Durante esse período, foram confirmados seis casos de intoxicação no estado, e, atualmente, dez outros estão sendo investigados devido à suspeita de consumo de bebidas contaminadas na cidade de São Paulo.
O CVS enfatizou a importância de que estabelecimentos, como bares e empresas, verifiquem a procedência dos produtos oferecidos. A recomendação é que os consumidores adquiram apenas bebidas de fabricantes autorizados, que possuam rótulos, lacres de segurança e selos fiscais, com o intuito de evitar situações de intoxicação que podem comprometer a saúde.
O metanol é uma substância líquida, inflamável e incolor, com uso comum como solvente, na produção de combustíveis, plásticos, tintas e medicamentos. Apesar de sua utilidade industrial, o metanol é altamente tóxico e pode ser letal mesmo em pequenas quantidades. Essa substância não deve ser consumida por seres humanos.
A Secretaria Nacional de Políticas sobre Drogas e Gestão de Ativos (Senad), parte do Ministério da Justiça e Segurança Pública, emitiu um alerta na sexta-feira (26) em resposta aos casos de intoxicação por metanol no estado de São Paulo, observados nos últimos 25 dias devido ao consumo de bebidas alcoólicas adulteradas.
As notificações recebidas, totalizando nove, foram enviadas ao sistema federal de alertas pelo Centro de Informação e Assistência Toxicológica (Ciatox) de Campinas, referência em toxicologia no estado, que atende a várias cidades.

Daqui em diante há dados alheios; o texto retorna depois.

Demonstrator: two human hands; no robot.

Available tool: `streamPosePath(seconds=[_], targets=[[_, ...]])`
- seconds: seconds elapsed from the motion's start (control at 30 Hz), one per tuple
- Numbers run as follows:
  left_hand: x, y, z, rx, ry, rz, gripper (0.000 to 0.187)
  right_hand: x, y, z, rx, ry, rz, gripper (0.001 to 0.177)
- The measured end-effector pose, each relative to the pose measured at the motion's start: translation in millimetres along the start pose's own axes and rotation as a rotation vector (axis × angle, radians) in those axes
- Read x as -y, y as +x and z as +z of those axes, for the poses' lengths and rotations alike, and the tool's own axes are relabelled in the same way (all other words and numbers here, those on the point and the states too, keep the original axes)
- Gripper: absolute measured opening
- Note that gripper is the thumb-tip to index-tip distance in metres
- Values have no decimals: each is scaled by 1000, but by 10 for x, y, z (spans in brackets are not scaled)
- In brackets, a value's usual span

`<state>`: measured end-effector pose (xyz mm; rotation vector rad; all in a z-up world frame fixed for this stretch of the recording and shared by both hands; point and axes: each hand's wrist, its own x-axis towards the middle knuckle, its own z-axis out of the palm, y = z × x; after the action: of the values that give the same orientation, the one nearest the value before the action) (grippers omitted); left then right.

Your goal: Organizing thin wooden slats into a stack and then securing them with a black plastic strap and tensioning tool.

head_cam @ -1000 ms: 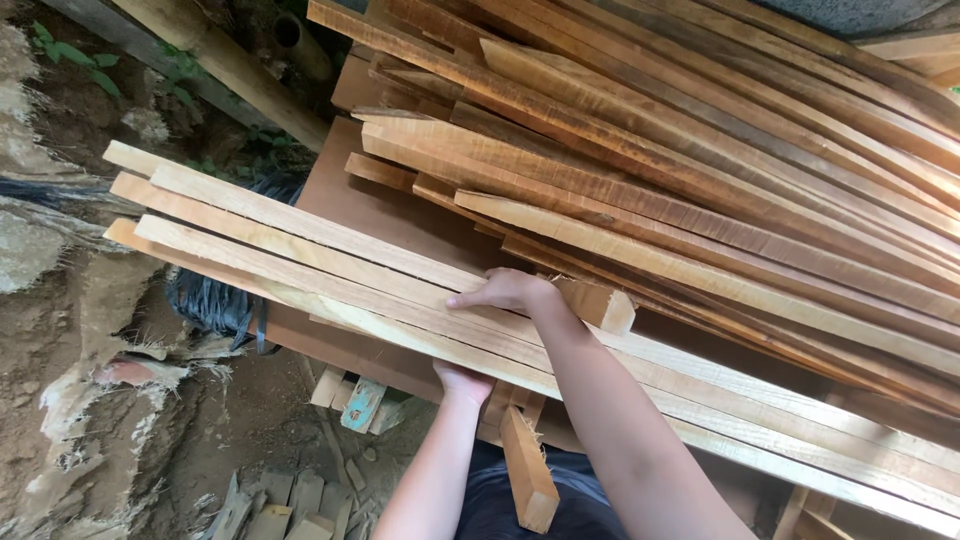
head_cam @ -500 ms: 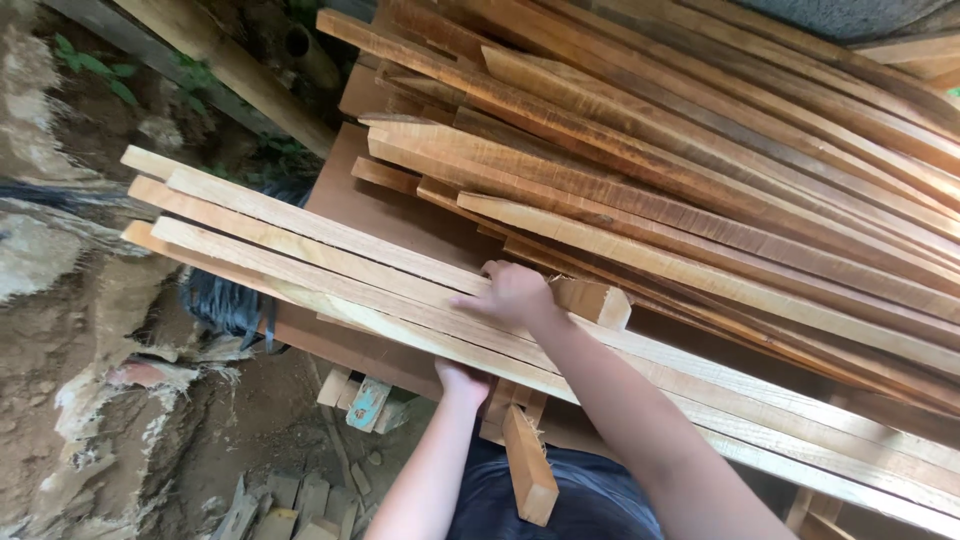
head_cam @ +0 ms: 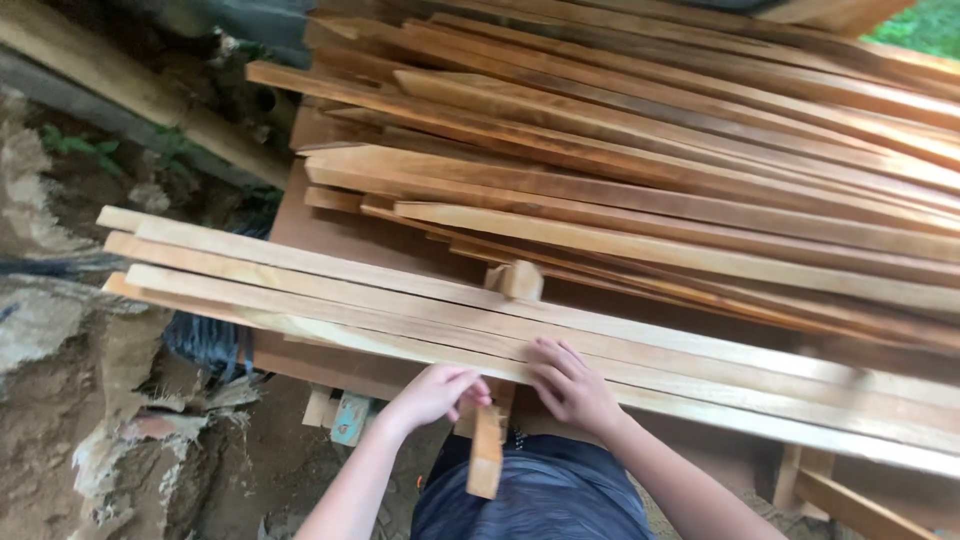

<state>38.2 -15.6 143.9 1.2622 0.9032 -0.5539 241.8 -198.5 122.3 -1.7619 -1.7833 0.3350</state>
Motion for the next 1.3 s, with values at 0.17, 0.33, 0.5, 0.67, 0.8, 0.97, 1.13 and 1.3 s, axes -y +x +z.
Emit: streamPosePath(seconds=[0.17,0.33,0.5,0.67,0.8,0.97,1.13,1.3], targets=[[-1106,35,547,65,414,264,38,-7,-945,-271,-145,-31,161,17],[-1428,872,1374,68,761,431,66,-159,-1973,-224,-34,29,675,17],[-1712,1611,2132,-103,1052,464,93,-809,-2534,15,-693,1100,1547,70],[-1677,2068,2615,-115,1122,386,84,-688,-1862,-711,-1158,1553,1501,84],[-1723,2101,2768,-153,1211,337,85,-763,-1856,-675,-1120,1671,1462,95],[-1689,2129,2792,-150,1263,323,106,-774,-1789,-800,-1119,1718,1462,96],[-1613,1793,2825,-137,1288,346,132,-1091,-2294,-589,-585,1528,1548,109],[-1210,1434,2744,-220,1447,568,132,-950,-2231,-1363,508,484,1254,53]])
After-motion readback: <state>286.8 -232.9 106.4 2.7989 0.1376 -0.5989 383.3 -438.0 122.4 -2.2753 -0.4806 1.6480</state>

Nos últimos dois anos, ocorrências de intoxicação por metanol no Ciatox geralmente estavam associadas ao consumo deliberado dessa substância em ambientes de abuso, especialmente entre a população em situação de rua. No entanto, os novos casos estão relacionados a ocasiões sociais de consumo de álcool, incluindo diferentes tipos de bebidas como gin, whisky e vodka, revelando um padrão inédito para o centro.
A Senad destacou a preocupação com potenciais surtos epidêmicos causados pela adulteração de bebidas. Esses episódios representam um risco significativo à saúde pública, pois podem resultar em múltiplos casos graves e alta letalidade, afetando especialmente grupos vulneráveis e exigindo uma resposta rápida das autoridades sanitárias.